## EXERCISE
Wherever the listing holds a picture, leave it out, and copy the remainder exactly.

## COLLECTED MATERIAL
---+---
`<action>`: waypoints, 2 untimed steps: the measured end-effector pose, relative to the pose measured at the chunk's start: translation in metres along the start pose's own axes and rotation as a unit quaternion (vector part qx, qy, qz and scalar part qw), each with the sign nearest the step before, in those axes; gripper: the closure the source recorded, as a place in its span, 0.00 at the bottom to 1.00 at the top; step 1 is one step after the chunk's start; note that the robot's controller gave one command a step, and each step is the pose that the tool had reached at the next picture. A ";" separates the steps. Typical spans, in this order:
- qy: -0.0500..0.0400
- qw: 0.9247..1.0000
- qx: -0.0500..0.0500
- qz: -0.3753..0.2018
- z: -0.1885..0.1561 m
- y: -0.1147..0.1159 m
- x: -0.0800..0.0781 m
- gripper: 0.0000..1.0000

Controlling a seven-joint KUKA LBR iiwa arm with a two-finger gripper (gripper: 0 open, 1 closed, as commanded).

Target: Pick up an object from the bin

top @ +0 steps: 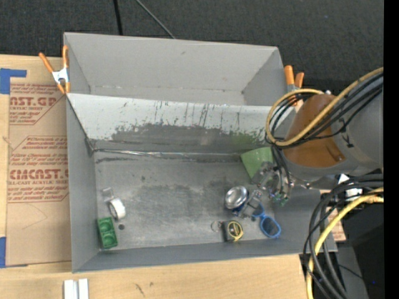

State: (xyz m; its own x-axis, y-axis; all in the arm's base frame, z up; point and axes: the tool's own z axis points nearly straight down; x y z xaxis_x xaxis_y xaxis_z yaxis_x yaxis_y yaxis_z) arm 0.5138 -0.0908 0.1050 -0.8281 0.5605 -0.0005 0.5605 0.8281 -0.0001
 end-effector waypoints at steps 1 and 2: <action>0.001 0.997 0.000 0.078 0.036 0.004 0.010 0.00; 0.001 0.997 0.000 0.077 0.036 0.005 0.010 0.00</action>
Offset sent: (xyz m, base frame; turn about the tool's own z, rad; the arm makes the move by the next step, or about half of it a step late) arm -0.0053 0.0078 -0.0350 0.1568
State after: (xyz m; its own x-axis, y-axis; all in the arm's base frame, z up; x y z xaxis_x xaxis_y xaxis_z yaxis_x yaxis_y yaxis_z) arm 0.5082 -0.0816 0.0691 -0.7317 0.6816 0.0024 0.6816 0.7317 -0.0004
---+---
## RESPONSE TO THE EXERCISE
`<action>`: waypoints, 2 untimed steps: the measured end-effector pose, relative to the pose measured at the chunk's start: translation in metres along the start pose's own axes and rotation as a unit quaternion (vector part qx, qy, qz and scalar part qw), each with the sign nearest the step before, in those axes; gripper: the closure the source recorded, as a place in its span, 0.00 at the bottom to 1.00 at the top; step 1 is one step after the chunk's start; note that the robot's controller gave one command a step, and each step is the pose that the tool had reached at the next picture. A ";" separates the steps. Typical spans, in this order:
- qy: -0.0500..0.0400
- qw: 0.9247..1.0000
- qx: -0.0500..0.0500
- qz: -0.3753..0.2018
- z: -0.1885..0.1561 m
- y: -0.1147..0.1159 m
- x: -0.0800..0.0781 m
- gripper: 0.0000..1.0000

Controlling a seven-joint KUKA LBR iiwa arm with a two-finger gripper (gripper: 0 open, 1 closed, as commanded).

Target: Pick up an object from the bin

top @ +0 steps: 

State: (xyz m; its own x-axis, y-axis; all in the arm's base frame, z up; point and axes: the tool's own z axis points nearly straight down; x y z xaxis_x xaxis_y xaxis_z yaxis_x yaxis_y yaxis_z) arm 0.5138 -0.0908 0.1050 -0.8281 0.5605 -0.0005 0.5605 0.8281 -0.0001
 end-effector waypoints at steps 1 and 2: <action>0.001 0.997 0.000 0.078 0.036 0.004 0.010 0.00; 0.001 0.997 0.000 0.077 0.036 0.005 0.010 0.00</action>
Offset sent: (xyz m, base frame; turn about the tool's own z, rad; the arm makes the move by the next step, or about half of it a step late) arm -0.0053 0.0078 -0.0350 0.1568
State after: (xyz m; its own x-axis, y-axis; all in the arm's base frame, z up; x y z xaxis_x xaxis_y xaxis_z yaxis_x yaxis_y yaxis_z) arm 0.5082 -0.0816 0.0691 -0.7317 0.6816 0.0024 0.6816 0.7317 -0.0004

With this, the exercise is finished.